Metis Pre-Bootcamp and Week 15 min read

This is the second post in a series on my experiences attending the Metis immersive Data Science course in New York City. My previous post covered the application process. My subsequent post covers Weeks 2-12. While I cannot guarantee anyone else’s bootcamp will be the same as mine, I hope you find these posts as useful as I found other blogs when I was researching data science programs.


Although Week 1 is the official start of bootcamp, most programs, including Metis, assign a plethora of readings and assignments to be completed before the first day. The content of this material seems fairly similar across different programs: schools want students to be capable of writing basic Python scripts and understand foundational concepts of linear algebra, calculus, statistics, and probability. I can’t speak for all bootcamps, but if you show up for your first day at Metis able to do all of the following you should be fine:

  • Write a working Python function
  • Multiply matrices
  • Find a derivative and integral for a simple function
  • Calculate summary statistics like variance and standard deviation
  • Work through simple conditional probability problems

Even if you aren’t able to cover all of these topics you’ll probably be all right as most of them are reviewed in lectures, albeit briefly. In practice software takes care of much of the rote calculation you’ll need to perform for any of the math you learn but being able to properly interpret results will always require some conceptual understanding. The single most important skill you’ll utilize at bootcamp is Python coding; at Metis it is the backbone of every project and most assignments. The more comfortable you are in your coding skills, the more comfortable you’ll be with the bootcamp workload.
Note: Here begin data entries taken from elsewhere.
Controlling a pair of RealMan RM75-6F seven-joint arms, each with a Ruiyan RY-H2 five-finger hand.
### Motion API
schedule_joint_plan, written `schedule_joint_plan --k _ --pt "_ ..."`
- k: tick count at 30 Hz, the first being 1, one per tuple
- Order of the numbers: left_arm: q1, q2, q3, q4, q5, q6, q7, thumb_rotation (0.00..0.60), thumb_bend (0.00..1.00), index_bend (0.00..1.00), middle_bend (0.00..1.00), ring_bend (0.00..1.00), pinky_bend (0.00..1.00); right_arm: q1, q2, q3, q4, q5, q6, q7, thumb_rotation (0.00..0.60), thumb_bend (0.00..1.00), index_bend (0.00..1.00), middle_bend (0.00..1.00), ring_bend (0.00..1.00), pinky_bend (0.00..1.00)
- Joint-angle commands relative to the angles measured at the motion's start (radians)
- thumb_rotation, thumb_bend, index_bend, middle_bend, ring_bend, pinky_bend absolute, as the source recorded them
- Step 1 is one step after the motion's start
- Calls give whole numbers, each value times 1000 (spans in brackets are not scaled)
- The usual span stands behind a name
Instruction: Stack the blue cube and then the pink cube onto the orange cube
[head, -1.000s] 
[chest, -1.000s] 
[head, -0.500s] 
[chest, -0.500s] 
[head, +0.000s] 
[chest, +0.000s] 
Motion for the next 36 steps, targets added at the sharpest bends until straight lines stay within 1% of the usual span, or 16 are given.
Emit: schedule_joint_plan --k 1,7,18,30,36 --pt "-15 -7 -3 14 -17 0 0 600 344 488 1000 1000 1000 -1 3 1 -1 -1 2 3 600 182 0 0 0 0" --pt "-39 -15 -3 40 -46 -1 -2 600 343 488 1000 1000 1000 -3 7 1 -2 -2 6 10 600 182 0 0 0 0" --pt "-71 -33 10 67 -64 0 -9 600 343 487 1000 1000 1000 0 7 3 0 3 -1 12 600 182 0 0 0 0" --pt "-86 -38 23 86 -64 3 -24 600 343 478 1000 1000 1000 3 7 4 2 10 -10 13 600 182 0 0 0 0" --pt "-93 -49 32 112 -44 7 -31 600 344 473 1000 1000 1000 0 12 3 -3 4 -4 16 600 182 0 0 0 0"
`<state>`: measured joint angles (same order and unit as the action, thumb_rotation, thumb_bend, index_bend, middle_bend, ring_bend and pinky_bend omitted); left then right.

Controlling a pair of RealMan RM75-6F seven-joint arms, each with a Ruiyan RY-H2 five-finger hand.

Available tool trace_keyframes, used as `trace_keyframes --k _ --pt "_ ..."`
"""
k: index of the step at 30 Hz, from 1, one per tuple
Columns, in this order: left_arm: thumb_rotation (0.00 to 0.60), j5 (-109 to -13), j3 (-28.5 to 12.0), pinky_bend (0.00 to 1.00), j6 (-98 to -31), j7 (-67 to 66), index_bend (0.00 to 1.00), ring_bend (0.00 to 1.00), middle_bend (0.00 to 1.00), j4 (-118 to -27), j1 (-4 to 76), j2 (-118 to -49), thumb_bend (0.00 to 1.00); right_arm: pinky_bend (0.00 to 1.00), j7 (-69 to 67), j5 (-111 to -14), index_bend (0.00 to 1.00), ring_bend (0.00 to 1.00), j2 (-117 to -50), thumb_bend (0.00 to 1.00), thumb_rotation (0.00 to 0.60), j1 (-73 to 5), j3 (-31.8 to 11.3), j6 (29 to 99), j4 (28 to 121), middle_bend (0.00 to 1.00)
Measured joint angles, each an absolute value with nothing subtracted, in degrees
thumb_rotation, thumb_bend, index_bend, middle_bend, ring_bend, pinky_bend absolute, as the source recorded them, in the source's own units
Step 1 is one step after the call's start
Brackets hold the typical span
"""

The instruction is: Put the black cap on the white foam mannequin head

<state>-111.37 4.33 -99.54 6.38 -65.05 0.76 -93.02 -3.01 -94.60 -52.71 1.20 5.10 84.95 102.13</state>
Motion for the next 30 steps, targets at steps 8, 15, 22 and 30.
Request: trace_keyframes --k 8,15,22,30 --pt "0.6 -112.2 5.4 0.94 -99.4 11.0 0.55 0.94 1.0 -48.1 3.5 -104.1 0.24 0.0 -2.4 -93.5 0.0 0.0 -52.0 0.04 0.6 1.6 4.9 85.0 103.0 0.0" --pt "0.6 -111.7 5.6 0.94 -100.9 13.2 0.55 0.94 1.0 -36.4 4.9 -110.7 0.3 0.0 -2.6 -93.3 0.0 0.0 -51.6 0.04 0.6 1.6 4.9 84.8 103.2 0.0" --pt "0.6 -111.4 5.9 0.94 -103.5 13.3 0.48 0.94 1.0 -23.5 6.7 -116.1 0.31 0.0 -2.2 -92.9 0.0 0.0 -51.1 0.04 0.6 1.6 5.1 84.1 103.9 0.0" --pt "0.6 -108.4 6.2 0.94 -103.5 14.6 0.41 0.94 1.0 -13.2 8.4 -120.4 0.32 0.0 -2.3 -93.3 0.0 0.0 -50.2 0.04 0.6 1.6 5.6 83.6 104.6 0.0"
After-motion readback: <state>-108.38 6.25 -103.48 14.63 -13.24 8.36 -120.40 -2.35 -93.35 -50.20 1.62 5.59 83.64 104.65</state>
The exact format of Metis’ pre-course work may well change by the time you read this, but for the Spring 2019 cohort it was primarily composed of numerous short lessons contained in a Github repository, assigned readings from Allen Downey’s ‘Think Stats,’ and a few dozen math and coding challenges on HackerRank. The Metis repository also contained plenty of extra work that delved deeper into a variety of subjects but was not required to complete any challenges. Metis sends pre-bootcamp work to students a little over two months before class starts and their staff claims the required portions takes about 80 hours to complete, which I found to be a reasonable estimate. Work is submitted and checked, but as far as I know you won’t get ousted from the program if you don’t complete it. That said, I recommend doing all pre-bootcamp work and then some to arrive fully prepared for the rigors of the course. Bootcamps, by the nature of their brevity, do not afford instructors the time to cover most topics in depth. You will also not have the time to comprehensively study all of the material on your own, especially if you’ll be seeing much of it for the first time. Investing your time in studying before beginning a bootcamp can help you get the most out of it by allowing you to spend lectures clarifying and contextualizing concepts instead of constantly grappling with completely unfamiliar ideas. While simultaneously managing the demands of the pre-course work and full-time employment is certainly feasible, I recommend leaving your job at least a week before starting bootcamp if possible.
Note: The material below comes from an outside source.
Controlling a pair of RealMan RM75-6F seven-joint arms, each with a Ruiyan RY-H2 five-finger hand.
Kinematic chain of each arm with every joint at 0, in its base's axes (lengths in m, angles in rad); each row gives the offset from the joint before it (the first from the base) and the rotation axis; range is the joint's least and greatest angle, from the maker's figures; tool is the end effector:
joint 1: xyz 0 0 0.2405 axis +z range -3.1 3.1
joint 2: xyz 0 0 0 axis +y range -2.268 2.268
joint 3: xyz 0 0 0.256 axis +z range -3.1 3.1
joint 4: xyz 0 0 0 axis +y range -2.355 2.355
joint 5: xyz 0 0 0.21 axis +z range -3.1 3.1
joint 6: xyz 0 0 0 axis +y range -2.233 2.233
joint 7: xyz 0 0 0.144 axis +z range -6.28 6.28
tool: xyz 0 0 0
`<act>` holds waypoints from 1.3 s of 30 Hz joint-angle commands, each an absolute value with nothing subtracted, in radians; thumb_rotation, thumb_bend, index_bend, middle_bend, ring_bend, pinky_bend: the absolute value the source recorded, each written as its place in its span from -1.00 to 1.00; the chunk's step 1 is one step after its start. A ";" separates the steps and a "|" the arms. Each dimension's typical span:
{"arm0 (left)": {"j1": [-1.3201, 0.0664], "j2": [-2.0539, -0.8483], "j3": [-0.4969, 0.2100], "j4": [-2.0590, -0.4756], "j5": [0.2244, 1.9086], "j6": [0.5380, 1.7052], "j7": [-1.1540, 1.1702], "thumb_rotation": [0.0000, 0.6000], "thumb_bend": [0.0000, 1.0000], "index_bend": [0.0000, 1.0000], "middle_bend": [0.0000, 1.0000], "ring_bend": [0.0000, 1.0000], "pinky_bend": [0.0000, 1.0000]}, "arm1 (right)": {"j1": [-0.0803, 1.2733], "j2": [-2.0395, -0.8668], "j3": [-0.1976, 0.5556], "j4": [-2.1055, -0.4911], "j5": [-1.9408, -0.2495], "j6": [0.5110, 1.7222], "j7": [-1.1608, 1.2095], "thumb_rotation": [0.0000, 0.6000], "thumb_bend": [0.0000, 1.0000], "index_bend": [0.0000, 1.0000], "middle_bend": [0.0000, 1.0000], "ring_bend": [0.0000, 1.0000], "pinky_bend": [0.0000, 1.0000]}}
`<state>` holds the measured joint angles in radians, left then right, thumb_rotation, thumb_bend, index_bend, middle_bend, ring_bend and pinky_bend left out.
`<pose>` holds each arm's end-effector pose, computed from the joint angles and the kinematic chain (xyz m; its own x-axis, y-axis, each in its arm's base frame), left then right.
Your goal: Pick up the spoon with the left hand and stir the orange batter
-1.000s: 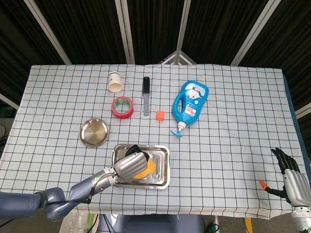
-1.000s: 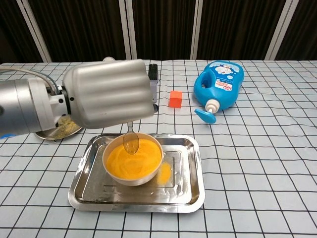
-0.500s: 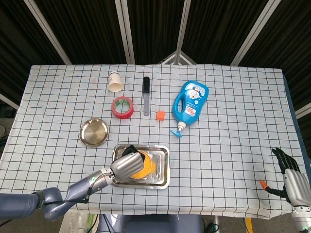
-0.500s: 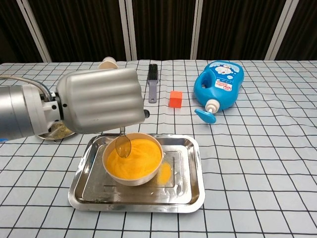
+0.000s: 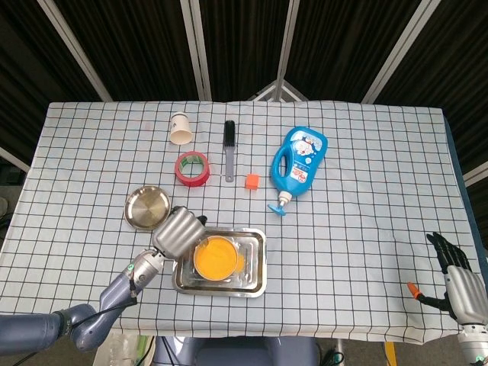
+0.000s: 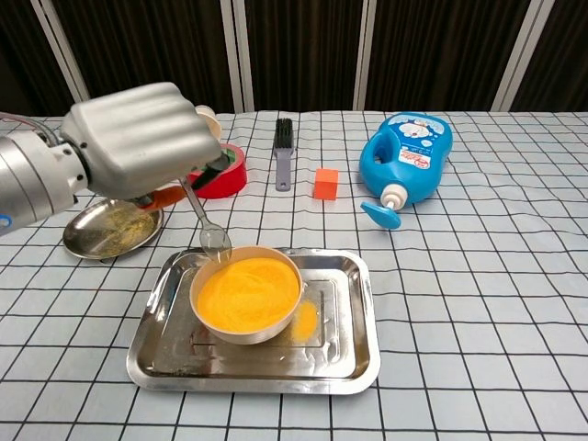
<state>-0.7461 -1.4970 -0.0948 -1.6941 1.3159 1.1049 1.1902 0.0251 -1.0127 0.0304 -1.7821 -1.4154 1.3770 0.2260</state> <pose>-0.0987 0.2956 -0.0036 0.8573 -0.3122 0.4093 0.2093 -0.5149 -0.8313 -0.3124 -0.1546 0.1636 0.0948 -0.1215 0.9881 -0.9812 0.1562 0.1134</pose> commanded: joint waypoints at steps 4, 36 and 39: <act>-0.694 -1.485 -0.148 -1.649 1.193 1.166 1.105 1.00 0.41 0.61 1.00 1.00 1.00 | 0.027 -1.011 0.029 -1.785 -1.412 1.370 0.225 1.00 -0.38 -1.00 -1.00 -1.00 -1.00; -0.642 -1.657 -0.226 -1.351 0.787 1.192 0.921 1.00 0.20 0.52 1.00 1.00 1.00 | 0.030 -1.004 0.030 -1.800 -1.391 1.350 0.230 1.00 -0.38 -1.00 -1.00 -1.00 -1.00; -0.642 -1.667 -0.223 -1.322 0.779 1.186 0.906 1.00 0.09 0.44 1.00 1.00 1.00 | 0.030 -1.004 0.030 -1.800 -1.390 1.349 0.229 1.00 -0.38 -1.00 -1.00 -1.00 -1.00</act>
<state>-0.6426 -1.6595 -0.2222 -1.3338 0.7854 1.1910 0.9167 0.0305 -1.0043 0.0303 -1.8003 -1.3902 1.3490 0.2295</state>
As soon as you start the Metis bootcamp, you’ll be immediately thrust into a new routine of lectures, short assignments, and project work. I devoted much of this post to the importance of the pre-course work because there is no adjustment period at Metis: the first project is assigned on Day 1 and due at the end of the week. You’ll work in a team, but completing and presenting exploratory data analysis when you’re relatively new to data science can still be a daunting task. Lectures and assignments during Week 1 focus on developing all the skills necessary to finish your first project, and in that way the first week serves as a microcosm of the course as a whole. At Metis you’ll almost always be working on a project; instructors assign new projects the day after the cohort presents their current ones. Lectures leading up to project delivery days are geared towards giving you the skills to complete the current project and tend to front-load vital information so you’ll have enough time to actually use it. For my cohort the group project required using MTA turnstile entry/exit data to solve a hypothetical business problem. My group combined the requisite data set with NYC liquor license information to determine the optimal areas of the city in which to open a new bar, preferably an area with high evening and weekend foot traffic but relatively few existing competitors. Cobbling together a project with people you just met is a great way to instill camaraderie and make everyone feel like they are doing the work of a data scientist. Looking back I feel like we barely accomplished anything on our first project, but that’s more of a testament to how much more material we’ve covered in the weeks since.

Bar Map
High traffic areas with high bar density (Left) and low bar density (Right)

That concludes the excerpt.